[Dataset section Boundary: Start]

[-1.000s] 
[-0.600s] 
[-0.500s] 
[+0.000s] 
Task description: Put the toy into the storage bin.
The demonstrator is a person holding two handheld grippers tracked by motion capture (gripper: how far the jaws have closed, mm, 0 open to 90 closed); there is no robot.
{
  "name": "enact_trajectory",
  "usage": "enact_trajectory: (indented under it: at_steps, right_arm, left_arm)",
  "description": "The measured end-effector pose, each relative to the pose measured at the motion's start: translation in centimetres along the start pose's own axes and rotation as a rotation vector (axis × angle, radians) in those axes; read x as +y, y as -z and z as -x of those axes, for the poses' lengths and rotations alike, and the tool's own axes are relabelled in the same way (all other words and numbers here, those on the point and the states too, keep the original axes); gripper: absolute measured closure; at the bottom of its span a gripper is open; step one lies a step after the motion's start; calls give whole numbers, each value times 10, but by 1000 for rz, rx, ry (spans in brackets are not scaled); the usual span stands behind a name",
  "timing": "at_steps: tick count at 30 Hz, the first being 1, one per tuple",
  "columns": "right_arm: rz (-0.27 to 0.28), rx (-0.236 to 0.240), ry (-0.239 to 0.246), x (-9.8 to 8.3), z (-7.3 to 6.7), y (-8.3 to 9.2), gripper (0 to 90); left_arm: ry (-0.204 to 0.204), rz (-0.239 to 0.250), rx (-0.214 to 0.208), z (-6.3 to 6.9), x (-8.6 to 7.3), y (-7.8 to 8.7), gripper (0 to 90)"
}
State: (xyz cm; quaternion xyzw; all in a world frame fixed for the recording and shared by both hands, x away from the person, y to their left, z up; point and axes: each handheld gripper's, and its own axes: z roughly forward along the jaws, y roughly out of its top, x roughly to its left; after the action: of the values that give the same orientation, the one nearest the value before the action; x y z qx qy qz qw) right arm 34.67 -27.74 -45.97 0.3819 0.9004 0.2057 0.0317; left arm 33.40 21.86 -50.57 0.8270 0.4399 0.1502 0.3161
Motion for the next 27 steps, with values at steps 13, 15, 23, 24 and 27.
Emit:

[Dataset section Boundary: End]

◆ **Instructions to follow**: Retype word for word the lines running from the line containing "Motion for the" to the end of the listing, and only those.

◆ **Solution for this task**:
Motion for the next 27 steps, with values at steps 13, 15, 23, 24 and 27.
Emit:

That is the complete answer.